Responsibility boundary: The metrics middleware (src/middleware/metrics.ts) and the metrics registry (src/metrics/registry.ts) are observability concerns only — they do not affect business logic. Metrics are exposed at GET /metrics via createMetricsRouter() using metricsRegistry.metrics() from prom-client. The /metrics endpoint is unauthenticated, intended for scraping by Prometheus only and not exposed to the public internet.

Key metrics with labels:

Metric Name	Type	Labels	Description
`agentidp_http_requests_total`	Counter	`method`, `route`, `status_code`	Total HTTP requests received; route is normalised (UUIDs replaced with `:id`)
`agentidp_http_request_duration_seconds`	Histogram	`method`, `route`, `status_code`	HTTP request duration; buckets from 5ms to 2.5s
`agentidp_tokens_issued_total`	Counter	`scope`	Total OAuth 2.0 access tokens successfully issued
`agentidp_agents_registered_total`	Counter	`deployment_env`	Total AI agents successfully registered
`agentidp_db_query_duration_seconds`	Histogram	`operation`	PostgreSQL query duration; buckets from 1ms to 1s
`agentidp_redis_command_duration_seconds`	Histogram	`command`	Redis command duration; buckets from 0.5ms to 250ms

How to add a new Counter:

Open src/metrics/registry.ts.

Add a new Counter export:

export const myNewCounter = new Counter({
  name: 'agentidp_my_new_counter_total',
  help: 'Description of what this counts.',
  labelNames: ['label_one'] as const,
  registers: [metricsRegistry],
});

Import and call myNewCounter.inc({ label_one: value }) in the service or middleware where the event occurs.

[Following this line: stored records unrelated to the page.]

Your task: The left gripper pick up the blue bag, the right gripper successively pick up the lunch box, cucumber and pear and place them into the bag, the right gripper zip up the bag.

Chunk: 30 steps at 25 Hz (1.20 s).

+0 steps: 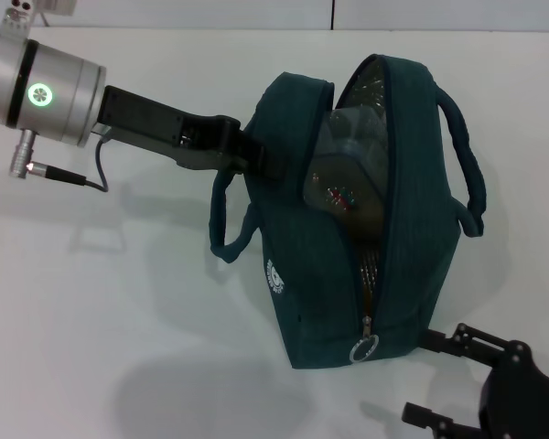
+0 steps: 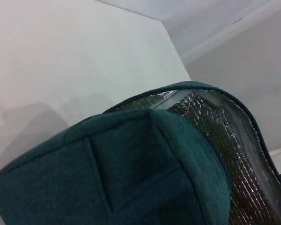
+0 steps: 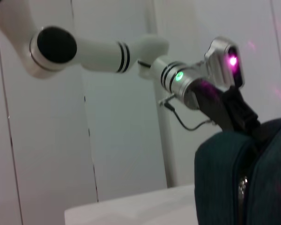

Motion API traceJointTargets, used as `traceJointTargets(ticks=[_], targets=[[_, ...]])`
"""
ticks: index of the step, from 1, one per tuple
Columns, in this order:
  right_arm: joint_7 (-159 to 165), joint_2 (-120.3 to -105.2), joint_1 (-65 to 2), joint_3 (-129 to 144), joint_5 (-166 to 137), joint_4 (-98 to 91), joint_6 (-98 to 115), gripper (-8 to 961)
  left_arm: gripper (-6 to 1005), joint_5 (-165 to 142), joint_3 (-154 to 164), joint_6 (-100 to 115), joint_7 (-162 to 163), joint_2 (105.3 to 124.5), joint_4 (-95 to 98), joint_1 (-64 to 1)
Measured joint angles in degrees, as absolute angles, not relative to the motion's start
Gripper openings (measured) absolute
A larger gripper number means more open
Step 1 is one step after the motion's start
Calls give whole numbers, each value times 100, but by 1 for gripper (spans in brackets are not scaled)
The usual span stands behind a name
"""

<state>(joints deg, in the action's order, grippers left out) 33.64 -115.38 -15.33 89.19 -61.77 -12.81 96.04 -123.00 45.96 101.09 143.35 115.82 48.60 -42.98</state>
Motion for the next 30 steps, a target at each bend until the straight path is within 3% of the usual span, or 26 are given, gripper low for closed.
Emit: traceJointTargets(ticks=[30], targets=[[4170,-11606,-1855,10240,-5474,-1991,8291,728,62,-12275,4658,10126,14335,11601,4860,-4314]])
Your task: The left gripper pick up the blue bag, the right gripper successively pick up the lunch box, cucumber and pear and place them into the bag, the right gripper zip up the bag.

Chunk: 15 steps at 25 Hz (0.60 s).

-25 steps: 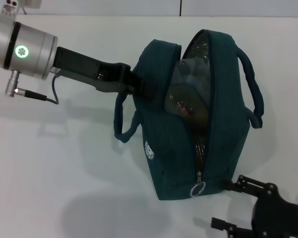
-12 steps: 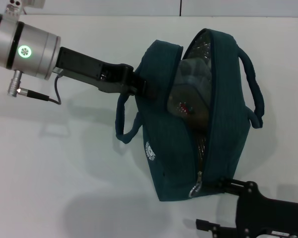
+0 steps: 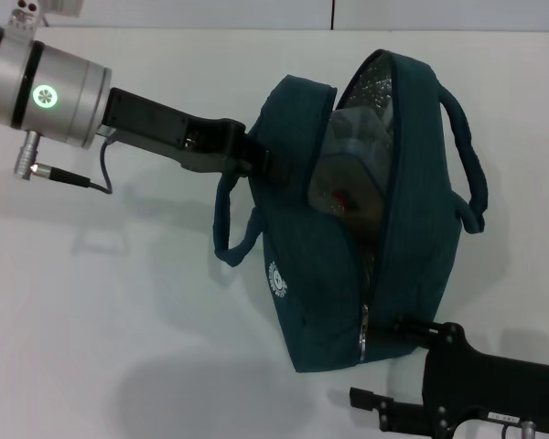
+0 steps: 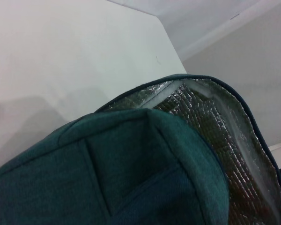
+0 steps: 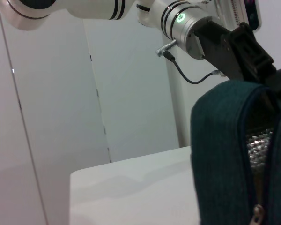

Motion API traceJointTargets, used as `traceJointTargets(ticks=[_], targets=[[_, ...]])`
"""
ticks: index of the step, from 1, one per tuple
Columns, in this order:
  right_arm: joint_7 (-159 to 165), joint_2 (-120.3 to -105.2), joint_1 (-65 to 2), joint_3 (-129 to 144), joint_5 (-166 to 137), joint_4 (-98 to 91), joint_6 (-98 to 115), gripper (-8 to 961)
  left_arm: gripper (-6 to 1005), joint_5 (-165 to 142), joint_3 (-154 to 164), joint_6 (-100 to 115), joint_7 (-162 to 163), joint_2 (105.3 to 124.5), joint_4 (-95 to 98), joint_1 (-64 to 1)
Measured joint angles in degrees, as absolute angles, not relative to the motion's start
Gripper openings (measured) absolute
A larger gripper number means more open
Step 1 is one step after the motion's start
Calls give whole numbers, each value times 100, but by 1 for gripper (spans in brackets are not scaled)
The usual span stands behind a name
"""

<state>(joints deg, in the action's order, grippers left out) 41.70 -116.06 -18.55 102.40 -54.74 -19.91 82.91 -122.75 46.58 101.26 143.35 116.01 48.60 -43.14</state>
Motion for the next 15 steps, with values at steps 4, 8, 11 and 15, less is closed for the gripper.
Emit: traceJointTargets(ticks=[4,8,11,15], targets=[[4172,-11612,-1889,10517,-5469,-2150,8230,728,63,-12276,4659,10125,14335,11601,4860,-4320],[4173,-11610,-1895,10598,-5394,-2185,8150,727,63,-12274,4658,10124,14335,11596,4860,-4310],[4174,-11599,-1871,10599,-5275,-2144,8119,726,64,-12273,4658,10125,14335,11588,4860,-4305],[4175,-11593,-1861,10591,-5248,-2112,8117,724,64,-12279,4658,10125,14335,11584,4860,-4305]])
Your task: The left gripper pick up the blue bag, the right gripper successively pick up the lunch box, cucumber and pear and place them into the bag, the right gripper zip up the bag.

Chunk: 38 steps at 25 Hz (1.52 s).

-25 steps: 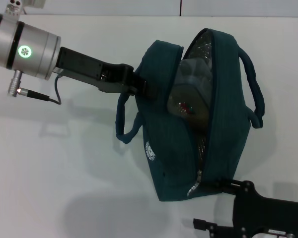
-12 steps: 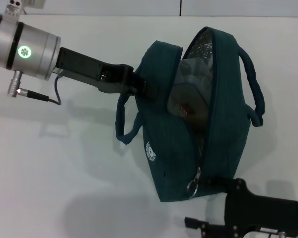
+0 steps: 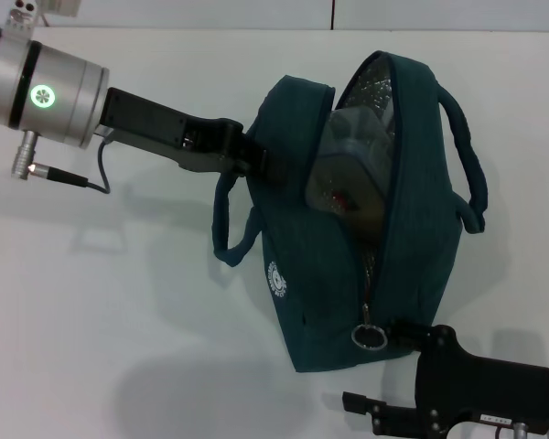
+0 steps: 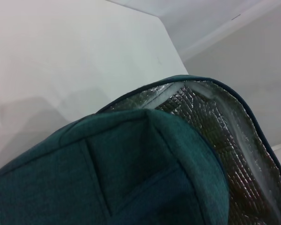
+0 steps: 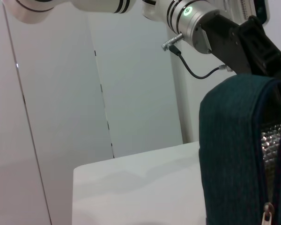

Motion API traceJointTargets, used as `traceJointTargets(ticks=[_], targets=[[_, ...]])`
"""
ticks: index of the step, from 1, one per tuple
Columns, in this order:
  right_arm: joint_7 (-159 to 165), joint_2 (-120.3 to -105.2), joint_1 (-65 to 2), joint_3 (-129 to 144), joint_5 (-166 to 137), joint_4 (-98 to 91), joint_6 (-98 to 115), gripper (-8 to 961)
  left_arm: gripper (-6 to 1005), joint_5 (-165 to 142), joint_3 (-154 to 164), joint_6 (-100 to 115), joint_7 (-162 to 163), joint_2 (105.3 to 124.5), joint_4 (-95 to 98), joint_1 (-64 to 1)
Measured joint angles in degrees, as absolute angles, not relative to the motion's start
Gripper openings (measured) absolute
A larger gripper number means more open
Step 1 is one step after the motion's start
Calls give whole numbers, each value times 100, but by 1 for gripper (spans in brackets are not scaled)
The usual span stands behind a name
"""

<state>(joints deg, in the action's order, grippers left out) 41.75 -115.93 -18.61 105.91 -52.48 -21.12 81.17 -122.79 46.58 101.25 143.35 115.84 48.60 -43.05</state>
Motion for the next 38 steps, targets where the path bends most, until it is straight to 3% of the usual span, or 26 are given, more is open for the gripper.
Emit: traceJointTargets(ticks=[20,31,36,38], targets=[[4313,-11584,-1869,10599,-5016,-2126,8004,575,66,-12305,4658,10124,14335,11565,4860,-4316],[4322,-11584,-1872,10584,-4992,-2133,8018,351,67,-12305,4658,10125,14317,11560,4860,-4315],[4324,-11584,-1872,10565,-4991,-2125,8006,154,68,-12305,4658,10124,14317,11557,4860,-4320],[4324,-11584,-1872,10568,-4991,-2123,7998,139,68,-12305,4658,10125,14317,11557,4860,-4321]])
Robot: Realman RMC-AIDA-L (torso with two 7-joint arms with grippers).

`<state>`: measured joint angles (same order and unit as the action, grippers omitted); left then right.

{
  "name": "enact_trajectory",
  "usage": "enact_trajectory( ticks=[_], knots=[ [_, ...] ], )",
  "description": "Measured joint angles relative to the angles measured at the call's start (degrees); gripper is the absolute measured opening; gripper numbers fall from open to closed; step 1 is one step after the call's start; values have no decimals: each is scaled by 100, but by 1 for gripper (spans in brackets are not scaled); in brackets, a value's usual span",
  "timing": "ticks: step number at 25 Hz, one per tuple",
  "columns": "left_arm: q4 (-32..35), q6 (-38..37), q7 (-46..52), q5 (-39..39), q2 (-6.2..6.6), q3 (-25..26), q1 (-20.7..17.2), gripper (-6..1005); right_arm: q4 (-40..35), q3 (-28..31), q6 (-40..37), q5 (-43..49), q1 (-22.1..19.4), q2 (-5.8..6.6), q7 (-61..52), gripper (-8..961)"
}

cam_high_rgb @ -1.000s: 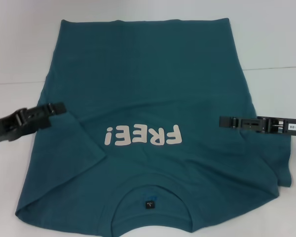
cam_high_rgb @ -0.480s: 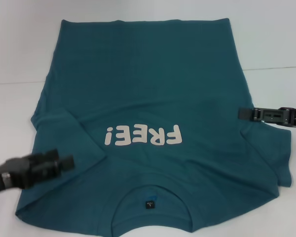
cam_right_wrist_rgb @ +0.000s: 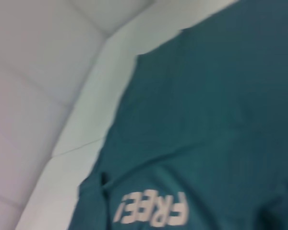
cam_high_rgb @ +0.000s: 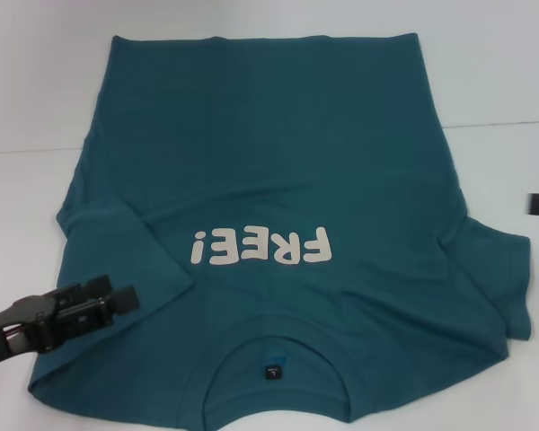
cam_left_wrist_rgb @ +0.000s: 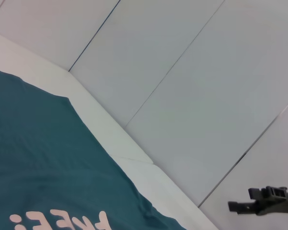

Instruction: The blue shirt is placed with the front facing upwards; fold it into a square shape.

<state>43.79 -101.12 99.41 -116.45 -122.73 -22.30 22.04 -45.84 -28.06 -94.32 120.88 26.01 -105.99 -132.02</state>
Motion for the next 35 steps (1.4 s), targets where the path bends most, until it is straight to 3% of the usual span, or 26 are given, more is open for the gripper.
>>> enact_trajectory(
  ticks=[9,35],
  knots=[
    [-11,23,-2,69,-23,6,21,934,-286,419,-61,1324,-6,69,-936,914],
    [-18,90,-23,276,-42,13,76,934,965,125,1437,1661,445,-54,-1034,914]
  ],
)
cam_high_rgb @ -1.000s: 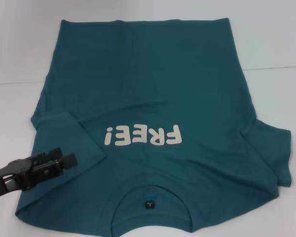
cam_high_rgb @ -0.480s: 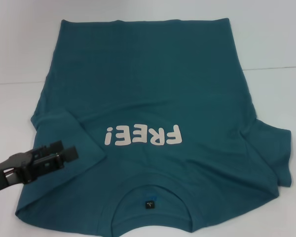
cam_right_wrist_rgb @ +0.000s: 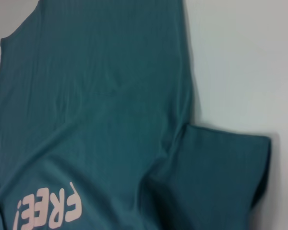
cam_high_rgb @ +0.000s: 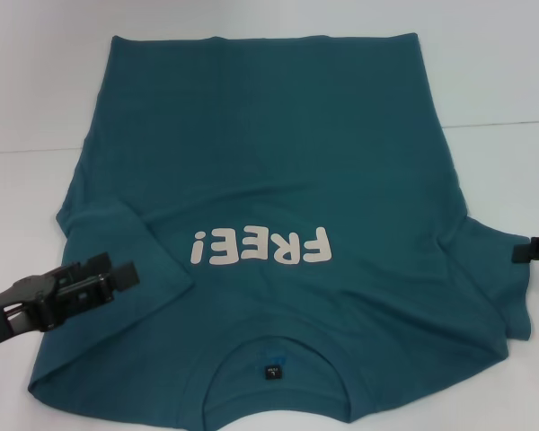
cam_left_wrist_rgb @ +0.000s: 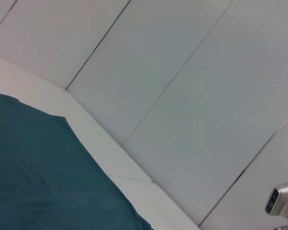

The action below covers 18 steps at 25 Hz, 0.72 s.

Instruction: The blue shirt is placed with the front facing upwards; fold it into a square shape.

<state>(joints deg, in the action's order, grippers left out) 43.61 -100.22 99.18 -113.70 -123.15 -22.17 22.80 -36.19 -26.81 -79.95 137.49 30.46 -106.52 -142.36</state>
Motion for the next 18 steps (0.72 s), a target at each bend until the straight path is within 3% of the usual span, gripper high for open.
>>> enact_trajectory(
  ticks=[18],
  knots=[
    [-13,12,-34,24,-7,170,-13,934,128,-312,434,15,160,-53,-51,914]
  ],
)
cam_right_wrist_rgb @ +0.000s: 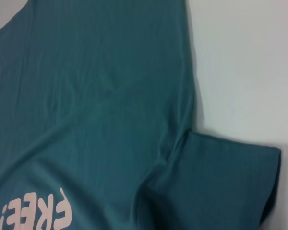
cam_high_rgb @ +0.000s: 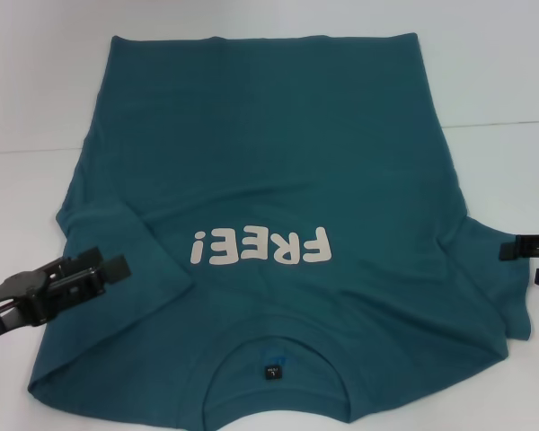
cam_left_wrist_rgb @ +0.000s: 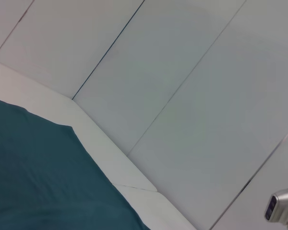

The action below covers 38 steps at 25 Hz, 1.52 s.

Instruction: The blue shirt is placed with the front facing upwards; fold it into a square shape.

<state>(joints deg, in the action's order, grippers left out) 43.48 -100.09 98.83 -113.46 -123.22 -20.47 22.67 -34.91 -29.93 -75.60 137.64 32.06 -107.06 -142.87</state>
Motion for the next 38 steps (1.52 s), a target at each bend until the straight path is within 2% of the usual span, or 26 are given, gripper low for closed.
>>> enact_trajectory(
  ticks=[19,38],
  knots=[
    [-58,177,-5,-1,-9,8,20,934,178,-129,381,-3,87,-96,12,915],
    [-68,248,-5,-1,-9,8,18,934,230,-99,506,-44,307,-203,64,870]
  ],
)
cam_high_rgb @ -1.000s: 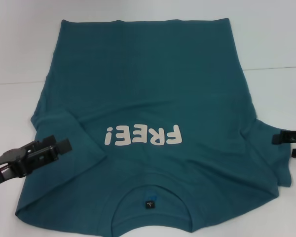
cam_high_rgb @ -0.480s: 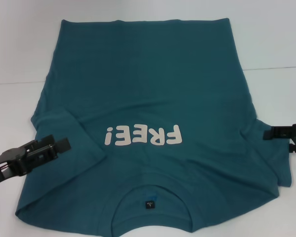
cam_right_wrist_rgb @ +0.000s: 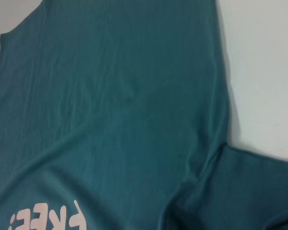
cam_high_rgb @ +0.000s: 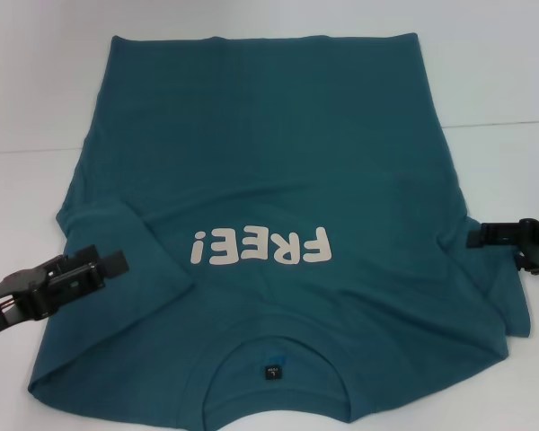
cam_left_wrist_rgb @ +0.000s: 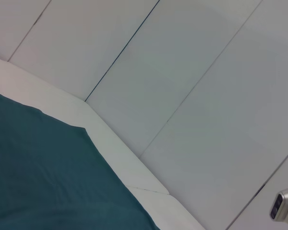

How to add a new Histogram:

Open src/metrics/registry.ts.

Add a new Histogram export with appropriate buckets:

export const myDurationHistogram = new Histogram({
  name: 'agentidp_my_operation_duration_seconds',
  help: 'Duration of my operation in seconds.',
  labelNames: ['operation'] as const,
  buckets: [0.001, 0.005, 0.01, 0.025, 0.05, 0.1, 0.25, 0.5, 1],
  registers: [metricsRegistry],
});

Use const end = myDurationHistogram.startTimer({ operation: 'name' }); ... end(); around the operation being measured.

Grafana access in local Docker:

Start the monitoring overlay:

docker compose -f docker-compose.yml -f docker-compose.monitoring.yml up

Prometheus: http://localhost:9090
Grafana: http://localhost:3001 — default credentials: admin / agentidp

Grafana is pre-provisioned with a Prometheus data source pointing to http://prometheus:9090 and dashboard JSON files from monitoring/grafana/dashboards/. No manual configuration is needed after startup.

AnalyticsService

Purpose: Records daily aggregated analytics events (token issuances, agent activity) and exposes query methods for token trends, agent activity heatmaps, and per-agent usage summaries. All query methods scope results strictly to the supplied tenantId. The recordEvent method is fire-and-forget — it catches all errors internally and never propagates them to the caller, so analytics writes never block primary request paths.

Public methods:

Method	Parameters	Returns	Description
`recordEvent`	`tenantId: string, metricType: string`	`Promise<void>`	Upserts a daily counter row in `analytics_events` via `INSERT ... ON CONFLICT DO UPDATE SET count = count + 1`. Catches and swallows all errors; safe to call with `void` on hot paths.
`getTokenTrend`	`tenantId: string, days: number`	`Promise<ITokenTrendEntry[]>`	Returns daily token issuance counts for the last N days (clamped to 90). Uses `generate_series` + `LEFT JOIN` so that days with no events appear as `count: 0`. Results sorted ascending by date.
`getAgentActivity`	`tenantId: string`	`Promise<IAgentActivityEntry[]>`	Returns agent activity bucketed by day-of-week (0=Sun…6=Sat) and hour-of-day for the last 30 days. Reads only rows whose `metric_type` matches the pattern `agent:<agentId>:<metricType>`.
`getAgentUsageSummary`	`tenantId: string`	`Promise<IAgentUsageSummaryEntry[]>`	Returns per-agent token issuance totals for the current calendar month, joined with the agent name (`owner` field). Sorted descending by `token_count`. Excludes decommissioned agents.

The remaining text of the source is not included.